15 años del trasnocho cultural

solveigJesús María Aguirre s.j

Hay un dicho castizo “hacerse el sueco”, que ya es común en el lenguaje castellano y que tiene una historia más longeva que aquél otro de “no somos suizos” de infeliz memoria.

Algunos autores atribuyen su origen al proceder de los marinos suecos que, por desconocer nuestra lengua, se hacían los desentendidos a las instrucciones en los puertos de desembarco. Otros buscan su origen en la palabra latina “soccus”, pantufla o zueco, para aplicársela a los tarugas de madera, digamos “cabeza de ñame” en criollo.
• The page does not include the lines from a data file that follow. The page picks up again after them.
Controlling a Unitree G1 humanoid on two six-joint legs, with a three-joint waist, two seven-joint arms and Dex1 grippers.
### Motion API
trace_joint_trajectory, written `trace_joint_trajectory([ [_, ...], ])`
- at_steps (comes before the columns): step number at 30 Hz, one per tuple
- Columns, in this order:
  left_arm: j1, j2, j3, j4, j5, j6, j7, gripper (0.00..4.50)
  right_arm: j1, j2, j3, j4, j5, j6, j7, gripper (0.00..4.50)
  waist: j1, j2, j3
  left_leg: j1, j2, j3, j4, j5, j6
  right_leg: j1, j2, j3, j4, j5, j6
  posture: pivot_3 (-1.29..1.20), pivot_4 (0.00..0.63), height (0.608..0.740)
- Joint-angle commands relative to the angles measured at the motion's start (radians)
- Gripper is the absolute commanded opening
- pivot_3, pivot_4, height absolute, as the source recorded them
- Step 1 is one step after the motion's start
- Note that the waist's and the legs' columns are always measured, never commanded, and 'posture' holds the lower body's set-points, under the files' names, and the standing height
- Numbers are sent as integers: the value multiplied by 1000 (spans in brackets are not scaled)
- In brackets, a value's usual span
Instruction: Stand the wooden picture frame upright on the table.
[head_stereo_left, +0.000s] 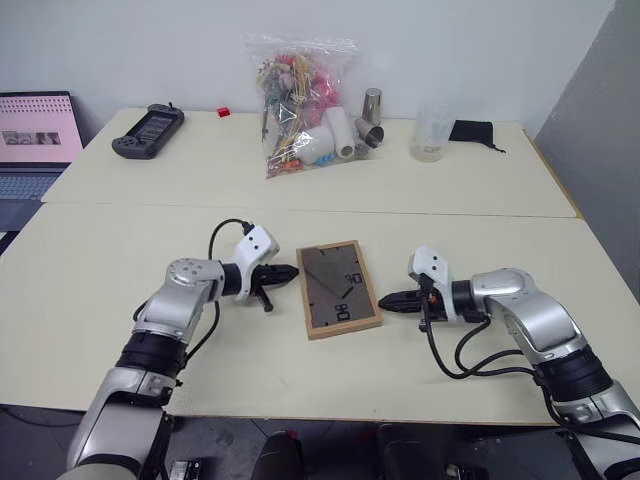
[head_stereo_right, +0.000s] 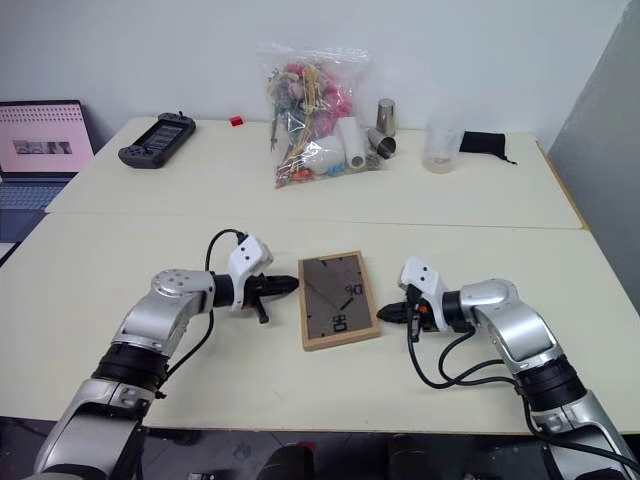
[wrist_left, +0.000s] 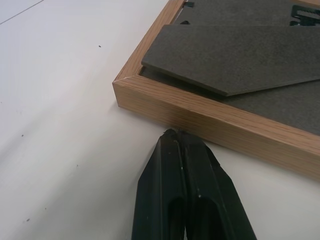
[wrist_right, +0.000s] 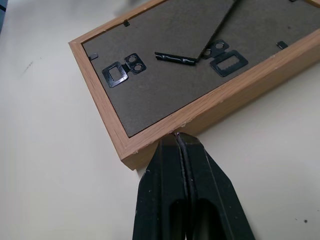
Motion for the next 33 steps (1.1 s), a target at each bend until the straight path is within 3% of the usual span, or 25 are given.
trace_joint_trajectory([
  [1, -26, -21, -2, 38, 26, -37, 20, 10, -8, -2, 1, -55, 14, 0, 2, 18, 0, 0, 0, 0, 0, 0, 0, 0, 0, 0, 0, 0, 0, 0, 0, 0, 150, 740],
  [33, -132, -100, 11, 229, 94, -187, 108, 10, -37, 22, 27, -18, 10, -6, 1, 18, -1, 0, 0, 0, 0, 0, 0, 0, 0, 0, 0, 0, 0, 0, 0, 0, 150, 740],
])
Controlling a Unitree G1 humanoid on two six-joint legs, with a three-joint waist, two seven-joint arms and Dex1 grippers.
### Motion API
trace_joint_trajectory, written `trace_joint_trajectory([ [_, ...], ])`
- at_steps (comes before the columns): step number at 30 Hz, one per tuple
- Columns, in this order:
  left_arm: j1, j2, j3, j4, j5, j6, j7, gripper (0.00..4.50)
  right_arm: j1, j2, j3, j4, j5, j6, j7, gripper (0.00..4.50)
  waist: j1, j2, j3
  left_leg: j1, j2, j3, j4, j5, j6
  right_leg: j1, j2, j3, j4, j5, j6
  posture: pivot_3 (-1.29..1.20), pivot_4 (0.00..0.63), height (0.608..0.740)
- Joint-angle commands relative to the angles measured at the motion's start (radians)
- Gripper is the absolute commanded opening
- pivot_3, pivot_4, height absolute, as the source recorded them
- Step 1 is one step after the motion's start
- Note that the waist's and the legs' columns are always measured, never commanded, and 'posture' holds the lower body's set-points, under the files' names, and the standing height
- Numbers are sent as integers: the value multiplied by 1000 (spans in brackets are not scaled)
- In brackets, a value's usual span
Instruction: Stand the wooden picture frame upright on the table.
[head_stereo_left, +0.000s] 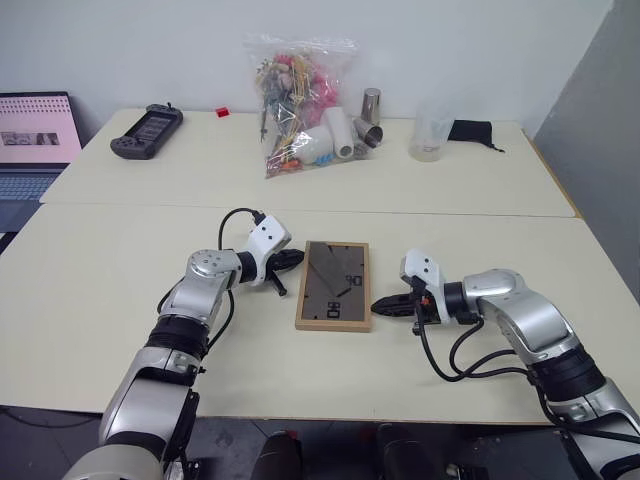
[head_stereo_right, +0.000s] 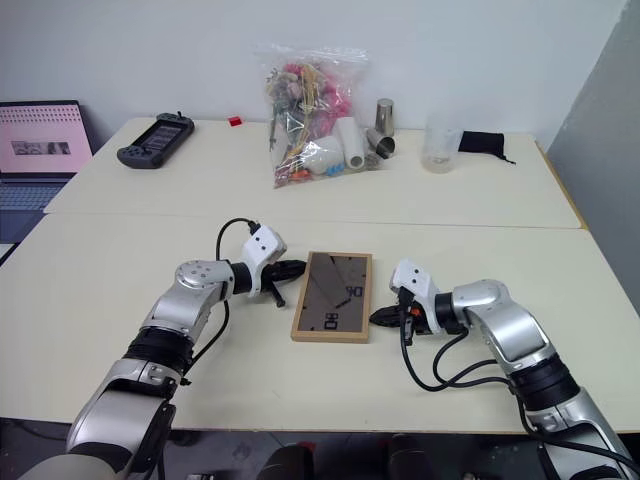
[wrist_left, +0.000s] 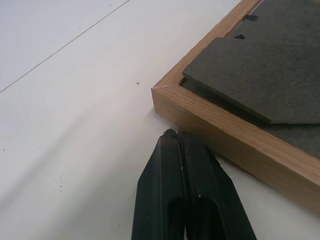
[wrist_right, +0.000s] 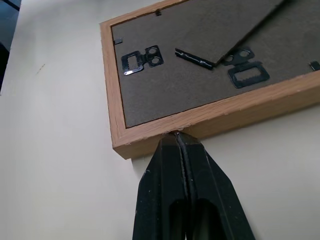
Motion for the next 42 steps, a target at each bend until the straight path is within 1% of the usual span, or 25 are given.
trace_joint_trajectory([
  [1, -23, -3, 6, 21, 14, -25, 2, 10, -24, 3, -13, -18, 10, -8, -2, 18, 0, 0, 0, 0, 0, 0, 0, 0, 0, 0, 0, 0, 0, 0, 0, 0, 150, 740],
  [4, -22, 15, 12, 25, 17, -27, -5, 10, -25, -8, -20, -6, 2, -18, -4, 18, 0, 0, 0, 0, 0, 0, 0, 0, 0, 0, 0, 0, 0, 0, 0, 0, 150, 740],
  [6, -6, 73, 41, -3, -8, 14, -49, 10, -32, -38, -47, 17, -4, -33, 0, 18, 0, 0, 0, 0, 0, 0, 0, 0, 0, 0, 0, 0, 0, 0, 0, 0, 150, 740],
  [8, 22, 133, 72, -59, -65, 85, -138, 10, -47, -62, -73, 43, -3, -44, 1, 18, -9, 0, 0, 0, 0, 0, 0, 0, 0, 0, 0, 0, 0, 0, 0, 0, 150, 740],
  [10, 45, 177, 101, -127, -141, 213, -220, 381, -68, -68, -90, 63, 0, -57, -7, 0, -18, 0, 0, 0, 1, 0, -1, 0, 0, -1, 1, 0, 1, 0, 0, 0, 150, 740],
  [11, 54, 197, 108, -158, -174, 281, -255, 484, -80, -66, -98, 73, 2, -61, -15, 0, -22, 0, 0, 0, 1, 0, -1, 0, 0, -1, 1, 0, 1, 0, -1, 0, 150, 740],
  [14, 94, 274, 112, -247, -248, 456, -362, 1303, -122, -51, -110, 102, 0, -71, -30, 0, -28, 0, 0, 0, 1, -1, -1, 0, 0, -1, 1, -1, 2, -1, -1, 0, 150, 740],
  [17, 107, 320, 123, -277, -310, 623, -412, 1908, -161, -19, -106, 125, -5, -76, -55, 0, -29, 0, 0, 0, 1, -1, -1, 0, 0, -1, 1, -1, 2, -1, -1, 0, 150, 740],
  [18, 107, 328, 128, -281, -326, 666, -416, 2171, -172, -5, -103, 129, -5, -75, -66, 0, -29, 0, 0, 0, 1, -1, -1, 0, 0, -1, 1, -1, 2, -1, -1, 0, 150, 740],
  [22, 84, 324, 168, -272, -410, 866, -400, 2887, -186, 26, -78, 139, -25, -81, -88, 0, -28, 0, 0, 0, 1, -1, -1, 0, 0, -1, 1, -1, 2, -1, -1, 0, 150, 740],
  [23, 79, 320, 179, -270, -433, 921, -388, 3158, -183, 24, -70, 138, -33, -85, -86, 0, -28, 0, 0, 0, 1, -1, -1, 0, 0, -1, 1, -1, 2, -1, -1, 0, 150, 740],
  [24, 76, 317, 190, -266, -454, 972, -379, 3289, -179, 17, -58, 137, -45, -92, -79, 0, -27, 0, 0, 0, 1, -1, -1, 0, 0, -1, 1, -1, 2, -1, -1, 0, 150, 740],
  [25, 75, 313, 197, -265, -475, 1024, -369, 3574, -173, 3, -45, 136, -61, -105, -69, 0, -27, 0, 0, 0, 1, -2, -1, 0, 0, -1, 1, -2, 2, -1, -1, 0, 150, 740],
  [26, 82, 312, 192, -271, -493, 1079, -366, 3691, -163, -16, -26, 141, -92, -131, -62, 0, -27, 0, 0, -1, 1, -2, -1, 0, 0, -1, 1, -2, 2, -1, -1, 0, 150, 740],
  [28, 85, 296, 194, -271, -520, 1167, -340, 4121, -147, -44, 8, 159, -153, -200, -65, 0, -27, 0, 0, -1, 1, -2, -1, 0, 0, -1, 1, -2, 2, -1, -1, 0, 150, 740],
  [30, 78, 277, 194, -258, -530, 1207, -310, 4474, -131, -50, 31, 174, -188, -245, -72, 0, -28, 0, 0, 0, 1, -2, -1, 0, 0, -1, 1, -1, 2, -1, -1, 0, 150, 740],
  [33, 61, 259, 180, -229, -530, 1233, -284, 4474, -118, -38, 45, 182, -208, -258, -69, 0, -28, 0, 0, 0, 1, -2, -1, 0, 0, -1, 1, -1, 2, -1, -1, 0, 150, 740],
  [35, 56, 257, 149, -218, -522, 1237, -280, 4474, -113, -28, 52, 177, -215, -260, -68, 0, -30, 0, 0, 0, 1, -1, -1, 0, 0, -1, 1, -1, 3, -1, -1, 0, 150, 740],
  [38, 36, 239, 68, -189, -505, 1242, -290, 4474, -117, 6, 61, 167, -212, -242, -73, 0, -28, 0, 0, 1, 1, -1, -1, 0, 0, -1, 1, -1, 3, -1, -1, 0, 150, 740],
  [42, 16, 206, 39, -200, -516, 1244, -286, 4474, -131, 70, 74, 181, -215, -221, -93, 0, -22, 0, 0, 1, 0, -1, 0, 0, 0, 0, 0, -1, 3, -1, -1, 0, 150, 740],
])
En conclusión significa el desentendido a los reclamos del entorno o a los reproches de personas e instituciones. Pero éste no es el caso de Solveig, que nacida en Suecia, se trasplantó en el país, y tiene en su haber un acervo filmográfico que ha hurgado los problemas más entrañables del país (Macu, la mujer del policía 1986; Santera, 1995; Maroa, 2006).

Pues bien, al frente del Trasnocho cultural, tenemos a la sueca Solveig Hoogesteijn, que durante quince años no se ha hecho la sueca ante los reclamos culturales del país, al emprender y sostener un proyecto visionario que se ha convertido en uno de los focos más exitosos y consolidados de Caracas, a pesar del huracán rojo, que ha barrido casi todas las iniciativas privadas.

Fallas eléctricas, escasez de agua, constricciones tributarias, desatención pública, inseguridad policial, inflación, etc. son algunas de las dificultades con las que ha tenido que enfrentarse, sin excusarse en el asedio económico, la invasión imperial, o la guerra de las estrellas. 

No es hora de hacer comparaciones con los espacios culturales degradados de lo que una vez fue el Ateneo de Caracas o el Museo de Arte Contemporáneo, ni de lamentar la lúgubre celebración del 50º aniversario de la Cinemateca Nacional, que tras una breve eclosión, se desbarranca en un ciclo de desidia y deterioro, sino de celebrar los 15 años –aún quinceañera– de un proyecto ha conseguido su éxito gracias a la lealtad de los más de 20.000 espectadores que nos visitan mensualmente.

Es también momento de aplaudir el equipo que la ido acompañando a través de la reinvención permanente de los espacios y propuestas artísticas. Esperamos que el proyecto perdure hasta la adultez de los treinta y que, tras el repliegue, del huracán puede proyectarse más allá de los espacios actuales.